In this modern age of viruses, worms, and script kiddies, there are manufacturers who will, in fact, pitch a fit if you try to install a security patch of any kind. There are also network-accessible appliances out there that require the use of telnet and eschew SSH for secure administrative connections.
It's a good idea to assign values to variables as close to where they'll be used as possible so that you don't lose track of what they are called or what they're supposed to do.
Write the simplest regular expression that'll do the job that you can, so you'll spend far, far less time debugging later.
Whenever you go back to the office after a day of being off-site for any reason (be it working from home or a day off) and one of your cow-orkers tells you that everything went smoothly that day, you may as well put on a pot of coffee because the shit's going to hit the fan.
If there is any chance at all that one of your co-workers will do something to prevent you from leaving work early, they'll do it.
When grepping logfiles for a certain string, it is often advantageous to do two things: Prevent grep from displaying the filename for every matching line found, and separate each line with a blank line to make them easier to read. This can be done in this way:
grep -h 'foo' /path/to/logfiles | sed 's/$/\n/' | less
The -h option to grep suppresses the printing of the filename before each matching line.
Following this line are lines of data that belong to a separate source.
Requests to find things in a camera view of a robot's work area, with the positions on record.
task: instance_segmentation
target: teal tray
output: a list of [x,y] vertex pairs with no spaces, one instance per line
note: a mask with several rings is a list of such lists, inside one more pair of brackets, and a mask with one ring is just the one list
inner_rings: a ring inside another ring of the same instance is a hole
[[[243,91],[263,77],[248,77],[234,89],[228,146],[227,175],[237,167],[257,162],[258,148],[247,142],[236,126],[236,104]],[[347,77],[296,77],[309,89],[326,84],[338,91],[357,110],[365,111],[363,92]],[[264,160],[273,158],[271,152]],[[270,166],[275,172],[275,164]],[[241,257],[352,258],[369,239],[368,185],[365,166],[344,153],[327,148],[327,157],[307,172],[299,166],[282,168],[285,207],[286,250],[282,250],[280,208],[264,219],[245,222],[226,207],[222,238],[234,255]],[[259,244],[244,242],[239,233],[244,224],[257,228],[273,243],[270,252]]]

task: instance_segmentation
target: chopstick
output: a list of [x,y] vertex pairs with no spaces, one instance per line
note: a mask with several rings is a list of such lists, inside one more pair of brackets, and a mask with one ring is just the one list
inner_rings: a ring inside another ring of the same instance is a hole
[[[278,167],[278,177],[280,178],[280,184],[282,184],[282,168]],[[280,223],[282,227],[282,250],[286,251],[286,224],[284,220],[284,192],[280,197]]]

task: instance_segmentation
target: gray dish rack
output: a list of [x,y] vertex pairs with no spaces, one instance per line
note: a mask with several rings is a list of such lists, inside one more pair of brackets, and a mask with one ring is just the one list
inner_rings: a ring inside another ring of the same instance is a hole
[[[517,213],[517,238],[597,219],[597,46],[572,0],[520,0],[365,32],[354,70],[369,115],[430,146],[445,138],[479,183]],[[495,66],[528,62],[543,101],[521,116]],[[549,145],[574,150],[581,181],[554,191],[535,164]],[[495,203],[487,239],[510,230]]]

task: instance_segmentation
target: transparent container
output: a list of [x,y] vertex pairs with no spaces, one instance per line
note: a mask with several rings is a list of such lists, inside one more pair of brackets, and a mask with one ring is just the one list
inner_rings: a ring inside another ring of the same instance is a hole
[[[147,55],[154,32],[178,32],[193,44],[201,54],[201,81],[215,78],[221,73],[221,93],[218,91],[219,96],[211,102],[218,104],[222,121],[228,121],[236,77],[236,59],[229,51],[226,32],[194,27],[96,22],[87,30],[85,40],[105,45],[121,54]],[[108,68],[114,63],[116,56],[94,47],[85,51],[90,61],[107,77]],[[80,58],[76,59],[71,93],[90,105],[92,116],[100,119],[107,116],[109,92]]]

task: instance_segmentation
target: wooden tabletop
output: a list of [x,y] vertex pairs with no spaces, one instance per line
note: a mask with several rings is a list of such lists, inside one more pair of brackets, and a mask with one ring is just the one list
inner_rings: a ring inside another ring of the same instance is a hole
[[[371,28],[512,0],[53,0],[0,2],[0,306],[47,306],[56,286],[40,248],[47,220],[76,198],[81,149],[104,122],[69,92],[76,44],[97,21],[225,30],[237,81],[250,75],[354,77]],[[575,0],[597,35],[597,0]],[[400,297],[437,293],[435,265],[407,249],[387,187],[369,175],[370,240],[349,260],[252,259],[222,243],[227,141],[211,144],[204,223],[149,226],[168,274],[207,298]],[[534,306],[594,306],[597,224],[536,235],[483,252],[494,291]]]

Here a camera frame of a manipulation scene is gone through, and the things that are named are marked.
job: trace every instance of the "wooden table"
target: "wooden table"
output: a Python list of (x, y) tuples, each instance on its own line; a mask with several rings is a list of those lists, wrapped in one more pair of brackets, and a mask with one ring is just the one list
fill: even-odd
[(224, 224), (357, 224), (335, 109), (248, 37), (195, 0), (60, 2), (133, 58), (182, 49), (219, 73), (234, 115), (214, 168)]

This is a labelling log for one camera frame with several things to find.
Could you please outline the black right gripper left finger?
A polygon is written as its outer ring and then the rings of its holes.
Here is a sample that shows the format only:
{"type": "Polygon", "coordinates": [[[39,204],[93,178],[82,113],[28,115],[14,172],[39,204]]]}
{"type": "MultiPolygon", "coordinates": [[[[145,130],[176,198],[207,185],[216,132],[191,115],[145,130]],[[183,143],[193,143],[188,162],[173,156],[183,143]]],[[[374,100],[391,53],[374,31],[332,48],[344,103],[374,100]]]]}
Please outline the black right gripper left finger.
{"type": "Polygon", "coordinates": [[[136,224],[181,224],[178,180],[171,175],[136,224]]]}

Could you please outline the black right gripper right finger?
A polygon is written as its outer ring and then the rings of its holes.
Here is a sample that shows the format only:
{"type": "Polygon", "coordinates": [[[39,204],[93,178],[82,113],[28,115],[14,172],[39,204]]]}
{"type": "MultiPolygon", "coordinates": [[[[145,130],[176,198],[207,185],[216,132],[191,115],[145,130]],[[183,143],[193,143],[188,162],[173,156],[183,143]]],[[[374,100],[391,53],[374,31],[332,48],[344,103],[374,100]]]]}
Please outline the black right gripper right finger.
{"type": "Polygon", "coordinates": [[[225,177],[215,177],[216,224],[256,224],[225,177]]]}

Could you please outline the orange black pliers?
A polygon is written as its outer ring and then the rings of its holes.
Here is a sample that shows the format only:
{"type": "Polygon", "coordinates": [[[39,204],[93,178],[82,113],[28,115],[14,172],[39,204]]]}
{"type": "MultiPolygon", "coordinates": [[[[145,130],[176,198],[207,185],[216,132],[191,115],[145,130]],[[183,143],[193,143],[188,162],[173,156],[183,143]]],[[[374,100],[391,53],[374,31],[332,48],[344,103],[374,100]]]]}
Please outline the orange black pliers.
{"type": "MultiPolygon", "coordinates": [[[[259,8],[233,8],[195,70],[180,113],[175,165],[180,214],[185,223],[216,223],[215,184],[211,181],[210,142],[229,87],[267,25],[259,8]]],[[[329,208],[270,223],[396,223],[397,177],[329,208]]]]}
The invocation of sed (stream editor) substitutes a newline character (\n) for the end of each line printed by grep.
For every post you make to a Securityfocus mailing list, you'll get between five and seventy error messages from people who signed up to the same list with a fake address, are on vacation, or who haven't swept out their inboxes in months (and are consequently out of space).
Polycom phones are a great excuse to buy a bunch of UPSes, because they take upwards of five minutes each to boot back up. A one minute power outage can easily lead to an hour of downtime as each Polycom phone in the facility boots up, and probably errors out a couple of times.
In an environment with redundant servers, always make sure you're on the correct server before doing any lookups or making any alterations.
Let's say that you're sent offsite for work for whatever reason. The job takes all day, and you wrap everything up around quitting time. However, earlier that day you left something fairly important at work, so rather than go straight home, you go back to work to pick up $FOO and then head home.
It will be 90% certain that you'll be shanghai'd at work for at least another hour doing something. If you have something important lined up for after work, it will be 100% certain that you'll be stuck there for at least another hour.
Have one of your co-workers pick up $FOO and bring it to you after work. Don't risk it.
When making a pizza yourself, be sure to put the peppers, onions, and mushrooms as close to the top of the pizza's surface as possible so that they will cook through first. These toppings have a lot of water in them that you want to evaporate. If you bury them under the other toppings the water won't evaporate, and the pizza crust will flood.